What the task requires -
Produce a word-for-word copy of the listing below without its pictures.

━━━━━━━━━━━━━━━━

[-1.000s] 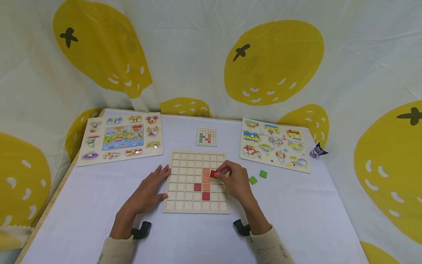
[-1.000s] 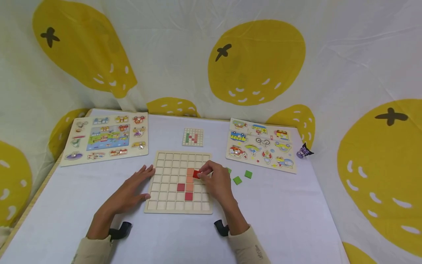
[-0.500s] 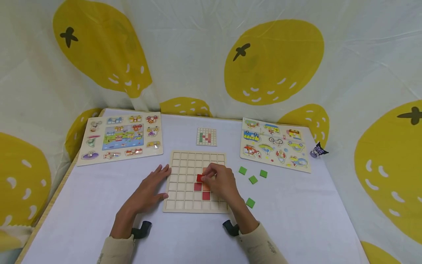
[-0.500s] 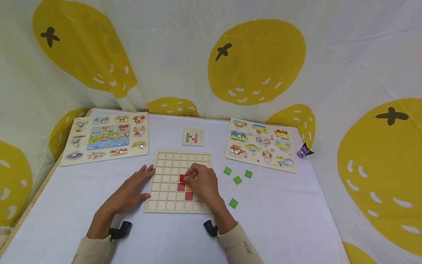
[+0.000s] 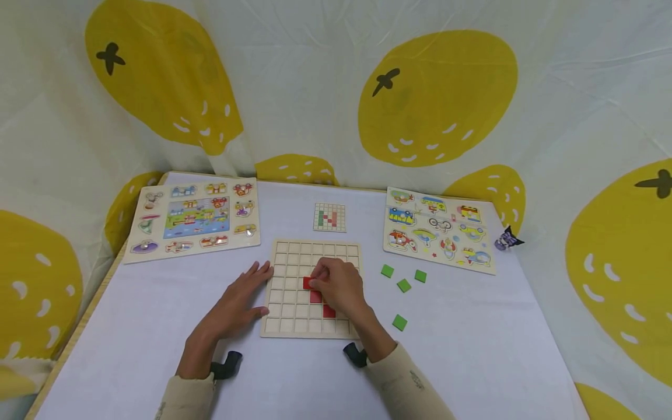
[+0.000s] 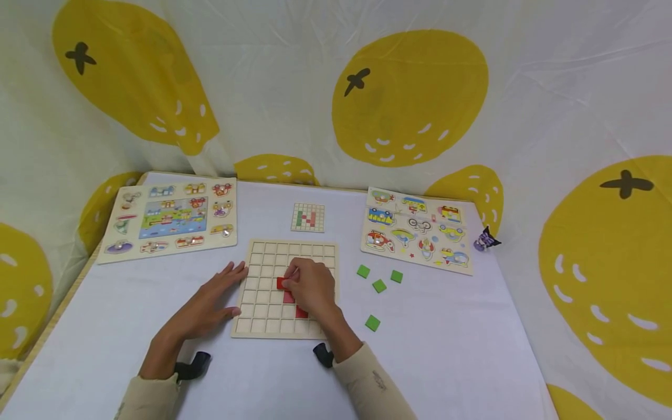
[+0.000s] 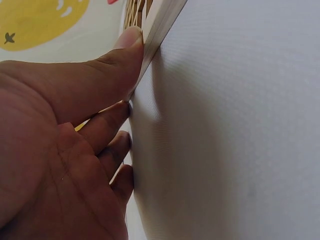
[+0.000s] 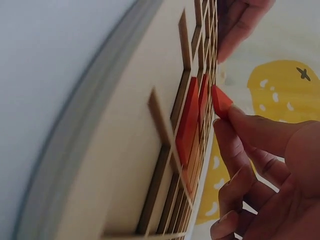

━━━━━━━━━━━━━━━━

Output -
[-1.000s] 
[-1.000s] 
[-0.500s] 
[-0.500s] 
[+0.000s] 
[+0.000s] 
[+0.000s] 
[+0.000s] 

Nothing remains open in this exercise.